— Exercise —
In the entries below, some lines contain "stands"; work out how many and answer with the figure only.

— Data shown —
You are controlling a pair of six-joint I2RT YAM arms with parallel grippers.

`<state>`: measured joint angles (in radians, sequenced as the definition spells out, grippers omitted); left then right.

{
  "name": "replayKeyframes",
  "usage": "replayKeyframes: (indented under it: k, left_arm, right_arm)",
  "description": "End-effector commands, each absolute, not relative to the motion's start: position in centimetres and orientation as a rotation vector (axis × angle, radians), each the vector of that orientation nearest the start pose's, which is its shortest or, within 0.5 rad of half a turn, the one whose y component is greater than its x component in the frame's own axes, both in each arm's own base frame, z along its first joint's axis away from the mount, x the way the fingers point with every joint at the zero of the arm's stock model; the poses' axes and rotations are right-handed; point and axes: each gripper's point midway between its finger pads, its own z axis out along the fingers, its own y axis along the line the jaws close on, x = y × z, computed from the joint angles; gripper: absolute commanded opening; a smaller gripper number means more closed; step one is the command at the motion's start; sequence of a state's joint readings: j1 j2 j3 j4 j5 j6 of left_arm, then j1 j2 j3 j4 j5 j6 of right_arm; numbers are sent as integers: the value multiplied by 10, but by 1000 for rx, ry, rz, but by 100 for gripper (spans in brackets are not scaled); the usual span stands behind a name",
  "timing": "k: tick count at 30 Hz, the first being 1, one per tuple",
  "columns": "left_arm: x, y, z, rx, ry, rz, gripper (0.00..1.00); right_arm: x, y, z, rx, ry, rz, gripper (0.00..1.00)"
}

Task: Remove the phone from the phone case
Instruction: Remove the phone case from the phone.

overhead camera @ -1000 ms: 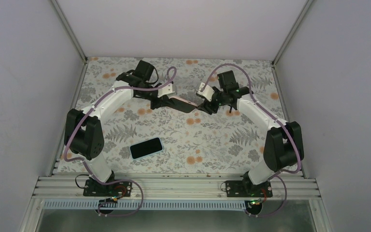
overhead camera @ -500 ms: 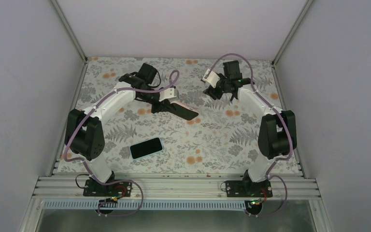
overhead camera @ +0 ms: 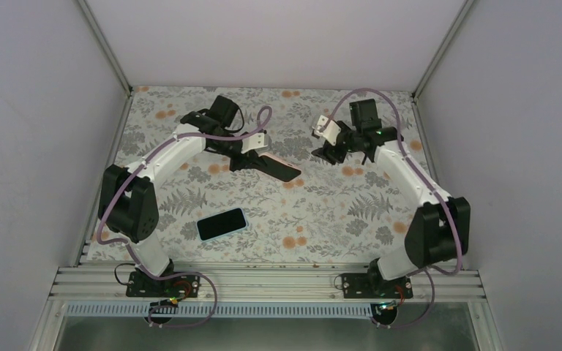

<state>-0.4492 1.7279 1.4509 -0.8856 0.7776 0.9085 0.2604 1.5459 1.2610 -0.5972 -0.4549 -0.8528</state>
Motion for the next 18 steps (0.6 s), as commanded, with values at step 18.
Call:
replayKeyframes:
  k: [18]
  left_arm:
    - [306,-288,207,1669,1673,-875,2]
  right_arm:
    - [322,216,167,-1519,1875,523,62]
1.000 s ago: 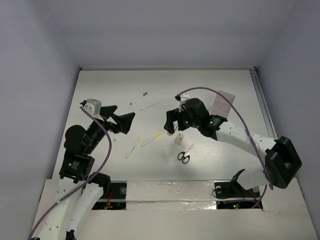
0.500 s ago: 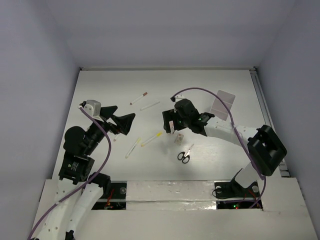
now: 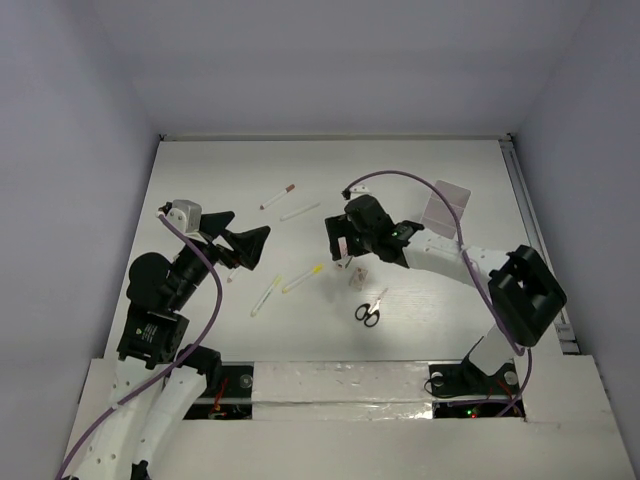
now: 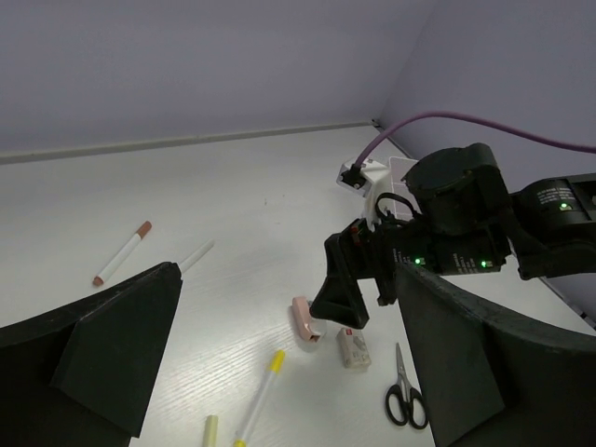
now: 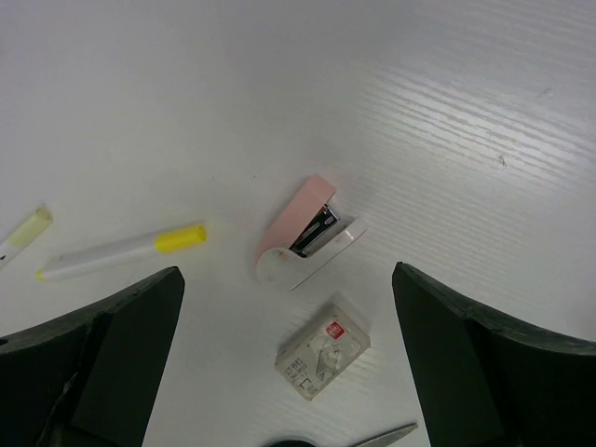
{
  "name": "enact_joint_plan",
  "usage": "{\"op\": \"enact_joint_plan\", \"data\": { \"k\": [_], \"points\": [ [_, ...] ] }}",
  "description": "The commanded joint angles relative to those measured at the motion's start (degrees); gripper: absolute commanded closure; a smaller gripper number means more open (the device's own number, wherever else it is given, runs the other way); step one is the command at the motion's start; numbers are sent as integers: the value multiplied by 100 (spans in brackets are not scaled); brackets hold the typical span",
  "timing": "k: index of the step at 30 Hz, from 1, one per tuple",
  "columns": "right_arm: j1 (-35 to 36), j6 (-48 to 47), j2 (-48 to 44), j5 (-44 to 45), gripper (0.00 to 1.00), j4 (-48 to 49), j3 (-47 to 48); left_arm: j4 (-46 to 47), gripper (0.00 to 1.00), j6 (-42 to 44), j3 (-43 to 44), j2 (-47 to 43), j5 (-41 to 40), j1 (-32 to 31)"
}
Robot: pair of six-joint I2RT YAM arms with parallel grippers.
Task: Sort the stationery into containers
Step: Pick up the stationery from the center of the board.
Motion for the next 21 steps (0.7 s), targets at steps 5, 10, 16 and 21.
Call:
{"op": "enact_joint_plan", "data": {
  "k": [5, 10, 16, 21],
  "points": [
    [55, 279, 590, 234, 0, -162, 460, 223, 1, 72, 3, -101, 31, -30],
    [55, 456, 907, 93, 3, -48, 495, 232, 1, 72, -6, -101, 31, -83],
    [55, 552, 1178, 67, 7, -13, 548, 232, 1, 81, 3, -110, 39, -83],
    [55, 649, 1328, 40, 18, 189, 522, 240, 1, 81, -6, -110, 57, -83]
  ]
}}
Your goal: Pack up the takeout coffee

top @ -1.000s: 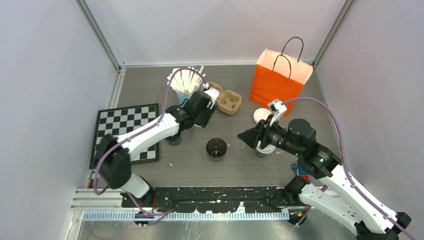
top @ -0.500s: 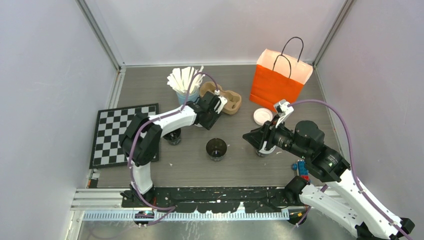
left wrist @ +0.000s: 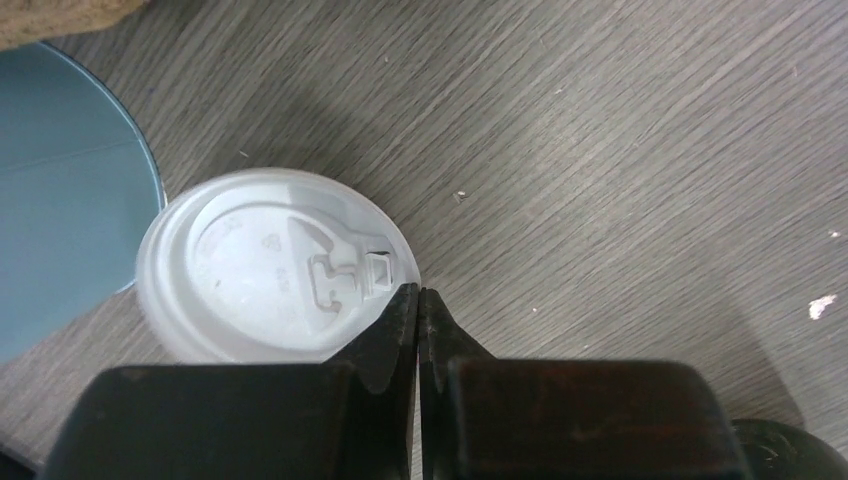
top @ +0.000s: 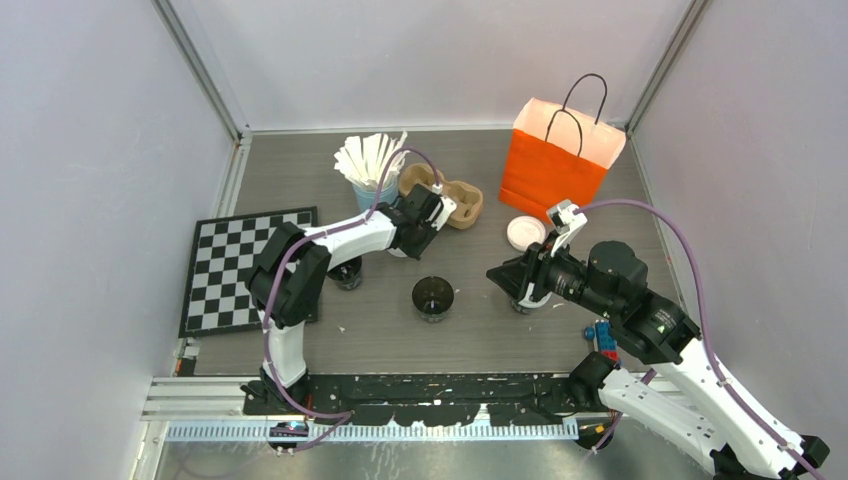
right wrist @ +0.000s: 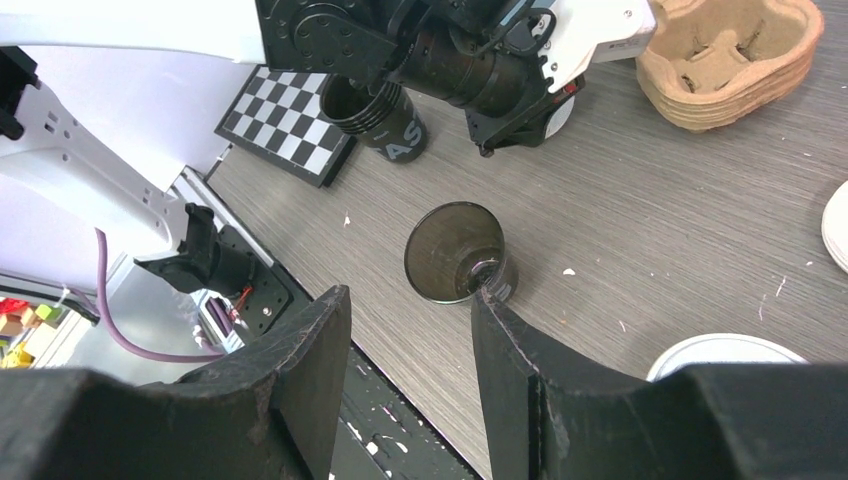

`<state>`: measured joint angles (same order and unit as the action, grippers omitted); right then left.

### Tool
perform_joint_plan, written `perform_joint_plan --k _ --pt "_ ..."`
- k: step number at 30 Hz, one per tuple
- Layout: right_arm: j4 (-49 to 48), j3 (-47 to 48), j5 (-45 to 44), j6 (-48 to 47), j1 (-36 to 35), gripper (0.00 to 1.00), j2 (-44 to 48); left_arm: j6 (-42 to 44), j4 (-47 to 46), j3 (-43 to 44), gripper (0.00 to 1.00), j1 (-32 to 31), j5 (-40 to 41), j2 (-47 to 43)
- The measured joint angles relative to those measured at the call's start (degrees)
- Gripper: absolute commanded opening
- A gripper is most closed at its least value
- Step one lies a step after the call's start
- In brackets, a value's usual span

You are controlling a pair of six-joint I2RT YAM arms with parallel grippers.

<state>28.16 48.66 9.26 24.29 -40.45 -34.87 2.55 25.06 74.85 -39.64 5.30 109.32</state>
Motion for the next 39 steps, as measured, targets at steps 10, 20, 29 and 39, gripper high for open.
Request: perform_joint_plan --k 10,20,29,39 --pt "-0.31 -0.70 -1.03 0.13 0.00 0.53 1.16 -1.62 1.97 -0.07 0.00 0.02 -2.67 -3.85" --pt "-14.36 -9.38 2.05 -1.38 0.00 0.68 -1.27 -7.72 3.13 -1.68 0.00 0.02 -8.35 -23.10" --pt "-44.26 -19.78 9.42 -15.12 -0.44 0.86 -5.64 -19.28 2.49 -6.27 0.00 0.02 -22.71 -38.69" --pt "-63.30 -25.22 21.33 -40.63 -1.51 0.87 -6.88 -35.56 -7.67 -15.76 0.00 0.02 -36.94 -52.87"
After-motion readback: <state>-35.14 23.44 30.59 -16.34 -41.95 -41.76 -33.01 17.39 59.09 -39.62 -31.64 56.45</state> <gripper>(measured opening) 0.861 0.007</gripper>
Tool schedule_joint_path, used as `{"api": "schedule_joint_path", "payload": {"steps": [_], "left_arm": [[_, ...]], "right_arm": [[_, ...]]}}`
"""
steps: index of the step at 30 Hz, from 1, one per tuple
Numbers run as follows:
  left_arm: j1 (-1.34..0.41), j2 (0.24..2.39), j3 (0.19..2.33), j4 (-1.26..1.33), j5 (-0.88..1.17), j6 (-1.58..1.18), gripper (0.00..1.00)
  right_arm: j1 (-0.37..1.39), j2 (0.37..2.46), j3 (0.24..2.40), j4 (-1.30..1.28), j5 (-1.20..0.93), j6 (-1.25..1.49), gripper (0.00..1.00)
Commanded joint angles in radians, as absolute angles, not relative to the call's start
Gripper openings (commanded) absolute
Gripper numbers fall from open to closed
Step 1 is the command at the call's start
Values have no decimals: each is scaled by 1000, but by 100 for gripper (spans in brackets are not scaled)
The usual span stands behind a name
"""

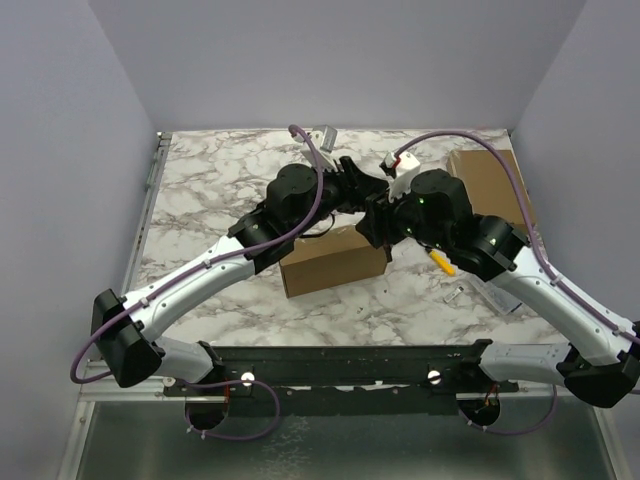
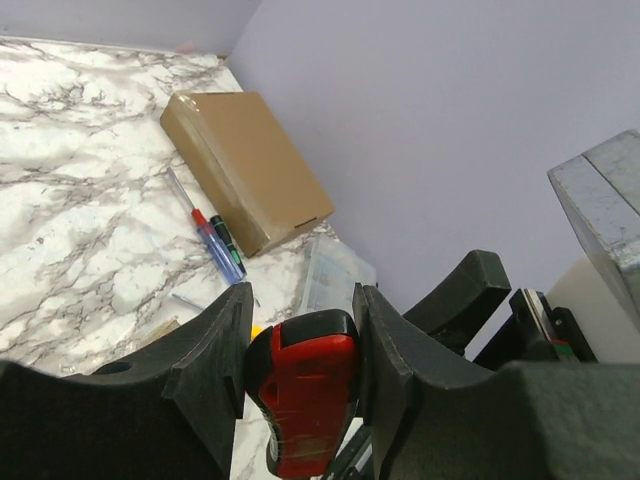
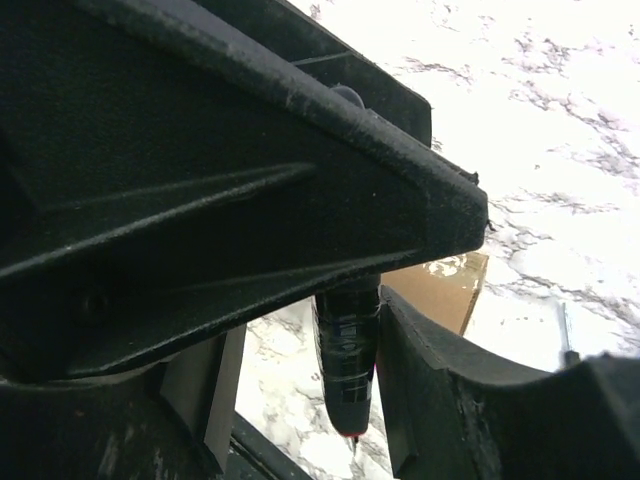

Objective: Unpack the express box
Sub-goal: Adjust the knife.

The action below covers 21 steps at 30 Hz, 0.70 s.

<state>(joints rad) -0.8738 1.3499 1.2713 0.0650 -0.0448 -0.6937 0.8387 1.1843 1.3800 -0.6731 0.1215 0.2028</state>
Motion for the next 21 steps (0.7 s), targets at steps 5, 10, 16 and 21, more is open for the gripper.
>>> {"api": "schedule_joint_path", "payload": {"steps": [5, 10, 16, 21], "left_arm": [[-910, 1294, 1279, 65, 59, -680, 0], [-909, 1250, 1257, 68, 83, -673, 60], [-902, 1063, 1101, 137, 15, -615, 99], [-901, 996, 952, 317, 143, -663, 97]], "right_arm": [[845, 1102, 1197, -380, 133, 249, 28], [845, 1017, 1098, -254, 186, 320, 0], [845, 813, 922, -72, 265, 483, 0], [845, 701, 805, 143, 192, 585, 0]]}}
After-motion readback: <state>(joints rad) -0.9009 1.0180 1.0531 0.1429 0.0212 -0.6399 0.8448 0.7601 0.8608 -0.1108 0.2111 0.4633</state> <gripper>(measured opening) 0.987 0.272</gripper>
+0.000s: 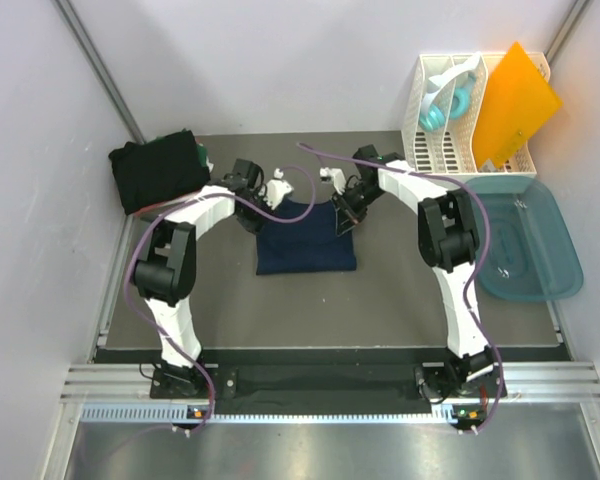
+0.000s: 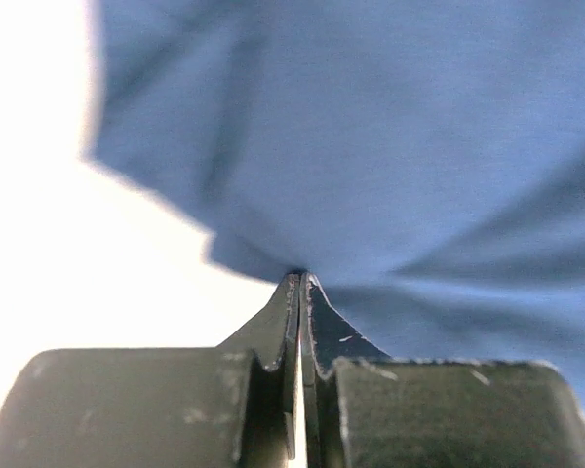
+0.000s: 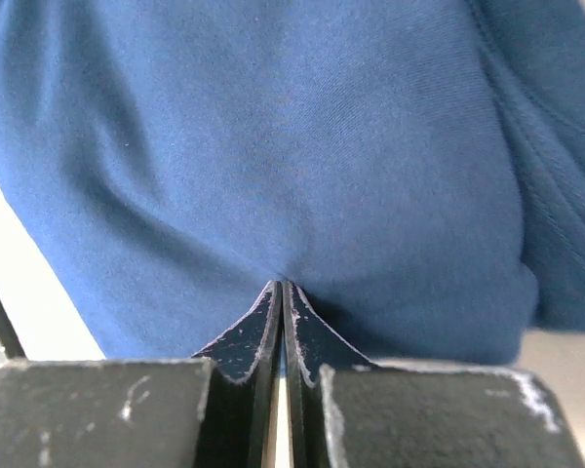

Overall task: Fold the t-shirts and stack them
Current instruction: Fold the long partially folded tshirt into a neat square, then put the neatly folded tshirt into the corner of the board with the left arm

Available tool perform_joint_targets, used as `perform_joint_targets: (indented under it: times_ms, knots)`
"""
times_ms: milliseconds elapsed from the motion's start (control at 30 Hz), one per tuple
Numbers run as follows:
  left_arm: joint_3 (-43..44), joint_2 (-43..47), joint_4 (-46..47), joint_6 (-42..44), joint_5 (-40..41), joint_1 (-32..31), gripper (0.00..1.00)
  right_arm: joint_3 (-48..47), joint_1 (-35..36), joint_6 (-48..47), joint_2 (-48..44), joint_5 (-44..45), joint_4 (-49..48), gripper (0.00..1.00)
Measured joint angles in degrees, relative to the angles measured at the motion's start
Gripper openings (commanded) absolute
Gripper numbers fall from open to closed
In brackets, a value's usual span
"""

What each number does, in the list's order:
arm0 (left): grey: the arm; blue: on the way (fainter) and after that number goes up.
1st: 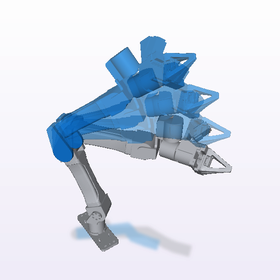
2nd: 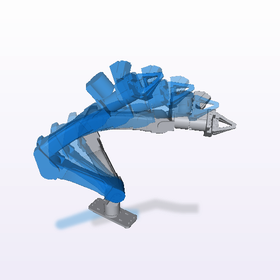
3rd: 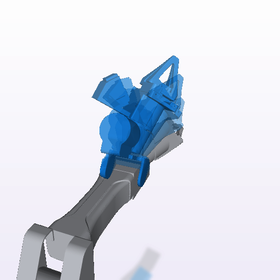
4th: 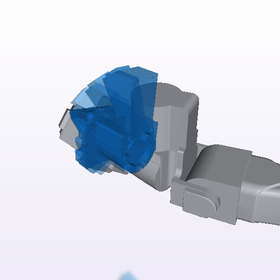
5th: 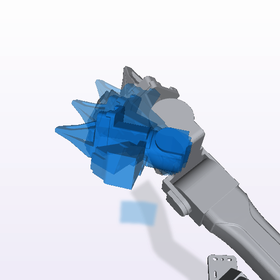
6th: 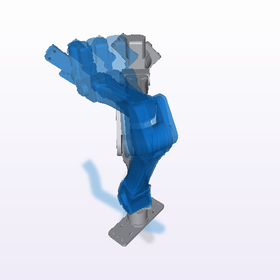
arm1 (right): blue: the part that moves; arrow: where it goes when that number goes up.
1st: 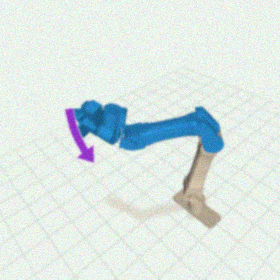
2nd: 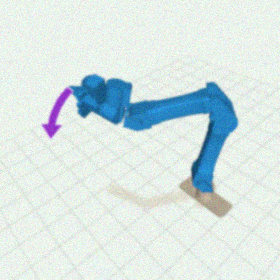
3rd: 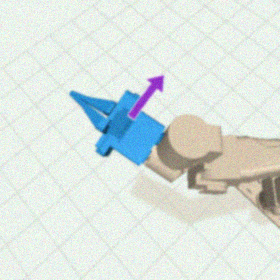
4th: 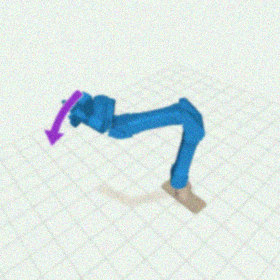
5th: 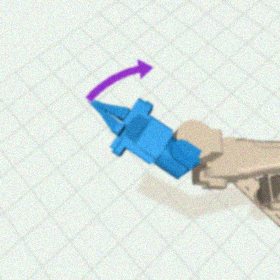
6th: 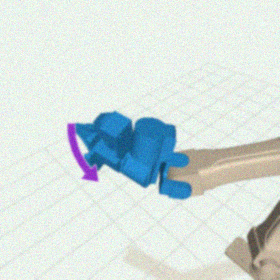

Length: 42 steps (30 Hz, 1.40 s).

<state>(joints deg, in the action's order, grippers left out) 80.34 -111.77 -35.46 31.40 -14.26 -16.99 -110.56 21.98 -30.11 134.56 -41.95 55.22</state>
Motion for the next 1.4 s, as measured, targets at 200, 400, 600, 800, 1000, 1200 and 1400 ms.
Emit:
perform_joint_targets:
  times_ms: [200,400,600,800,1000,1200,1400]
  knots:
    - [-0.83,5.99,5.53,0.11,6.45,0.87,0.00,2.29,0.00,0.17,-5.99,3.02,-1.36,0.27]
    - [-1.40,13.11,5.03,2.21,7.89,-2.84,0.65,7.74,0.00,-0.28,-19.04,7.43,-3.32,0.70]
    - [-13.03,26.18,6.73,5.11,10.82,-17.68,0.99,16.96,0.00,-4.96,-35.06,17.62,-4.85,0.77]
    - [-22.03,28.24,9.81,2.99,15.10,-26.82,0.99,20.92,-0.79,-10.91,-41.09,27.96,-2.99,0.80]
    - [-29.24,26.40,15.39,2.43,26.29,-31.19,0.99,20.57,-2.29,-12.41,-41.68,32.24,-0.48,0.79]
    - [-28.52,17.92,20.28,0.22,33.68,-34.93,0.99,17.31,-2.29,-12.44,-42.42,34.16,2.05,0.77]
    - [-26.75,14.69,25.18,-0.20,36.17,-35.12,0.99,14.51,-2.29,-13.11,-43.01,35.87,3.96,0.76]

— Answer to the exercise —
2